Preferably, the method further comprises: a crystal oscillator;

the crystal oscillator is connected with an oscillator in the multichannel clock signal generator.

Preferably, the device to be synchronized is an audio processing device;

the audio processing apparatus further includes: a digital signal encoder and a network chip;

the digital signal encoder is used for acquiring audio data or decoding the audio data sent by other audio processing equipment;

the network chip is used for transmitting the audio data acquired by the audio processing equipment to the other audio processing equipment through a preset network protocol, or receiving the audio data sent by the other audio processing equipment through the preset network protocol.

Based on the system embodiment, the invention correspondingly provides a method item embodiment.

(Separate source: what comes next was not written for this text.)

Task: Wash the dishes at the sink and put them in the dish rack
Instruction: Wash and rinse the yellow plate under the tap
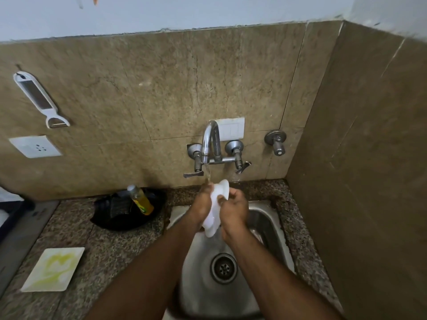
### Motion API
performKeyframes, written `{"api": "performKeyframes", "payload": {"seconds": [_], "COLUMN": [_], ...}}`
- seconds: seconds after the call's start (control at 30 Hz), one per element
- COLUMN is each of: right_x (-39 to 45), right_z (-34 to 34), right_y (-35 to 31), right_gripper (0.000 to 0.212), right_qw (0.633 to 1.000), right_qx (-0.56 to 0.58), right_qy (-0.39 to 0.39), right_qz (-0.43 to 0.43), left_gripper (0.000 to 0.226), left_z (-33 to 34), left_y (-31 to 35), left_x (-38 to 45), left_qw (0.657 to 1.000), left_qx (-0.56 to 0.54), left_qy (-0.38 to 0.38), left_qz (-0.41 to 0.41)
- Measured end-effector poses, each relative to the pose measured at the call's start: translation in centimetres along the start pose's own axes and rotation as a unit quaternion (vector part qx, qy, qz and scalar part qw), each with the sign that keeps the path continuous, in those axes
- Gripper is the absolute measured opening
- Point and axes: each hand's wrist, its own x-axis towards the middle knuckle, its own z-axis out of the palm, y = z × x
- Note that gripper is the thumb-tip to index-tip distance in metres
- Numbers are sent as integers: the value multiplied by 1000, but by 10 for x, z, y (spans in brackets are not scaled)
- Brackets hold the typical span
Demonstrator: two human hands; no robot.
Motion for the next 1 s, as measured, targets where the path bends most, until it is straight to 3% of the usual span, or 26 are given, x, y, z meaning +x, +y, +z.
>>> {"api": "performKeyframes", "payload": {"seconds": [0.1,0.27,0.3,0.4,0.47,0.57,0.67,0.7,0.77,0.83,0.9,0.93,1.0], "right_x": [8,23,20,6,-4,-7,-2,2,10,15,18,18,17], "right_z": [4,-1,-2,-6,-15,-33,-48,-52,-60,-66,-71,-73,-73], "right_y": [0,-5,-4,7,12,9,4,5,7,7,7,5,-3], "right_gripper": [24,25,25,32,38,53,55,51,46,51,50,49,50], "right_qw": [1000,999,997,974,917,773,618,585,557,548,571,602,714], "right_qx": [-17,-36,-44,-140,-242,-419,-542,-558,-577,-589,-576,-553,-470], "right_qy": [7,0,-14,-96,-156,-226,-251,-251,-250,-262,-281,-285,-278], "right_qz": [-19,-39,-57,-153,-275,-419,-511,-532,-543,-532,-512,-501,-439], "left_gripper": [40,57,56,61,76,80,68,61,51,43,34,30,22], "left_z": [8,28,24,-2,-19,-34,-41,-44,-48,-51,-54,-55,-56], "left_y": [-3,-19,-20,-13,-4,9,3,-3,-17,-29,-40,-44,-49], "left_x": [-5,-29,-26,-13,-9,-5,-5,-4,-2,0,-3,-4,-8], "left_qw": [997,991,992,990,970,957,970,980,991,993,995,995,996], "left_qx": [17,6,-16,-141,-230,-268,-206,-157,-63,-49,-65,-73,-86], "left_qy": [45,-22,-16,-8,-52,-90,-89,-67,-14,2,5,5,-2], "left_qz": [66,134,126,-20,-59,-62,-88,-99,-115,-108,-81,-62,-29]}}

The embodiment of the invention provides a clock synchronization method which is applied to a processor in the clock synchronization system;

the clock synchronization method comprises the following steps:

when judging that the equipment to be synchronized is the master equipment according to the IP address of the equipment to be synchronized, acquiring a first counting time of a counter of the equipment to be synchronized when each synchronization period arrives, and simultaneously transmitting a data packet containing the first counting time to the slave equipment;

when judging that the equipment to be synchronized is slave according to the IP address of the equipment to be synchronized, acquiring a second counting time of a counter of the equipment to be synchronized when receiving the data packet sent by the master equipment; according to the first counting time, the second counting time and the data transmission time delay between the master device and the slave device, clock deviation of a counter between the master device and the slave device is calculated, and according to the clock deviation, the frequency of a clock signal generator of the device to be synchronized is adjusted, so that the adjusted frequency is consistent with the frequency of a clock signal corresponding to a processor of the master device when the first counting time is acquired.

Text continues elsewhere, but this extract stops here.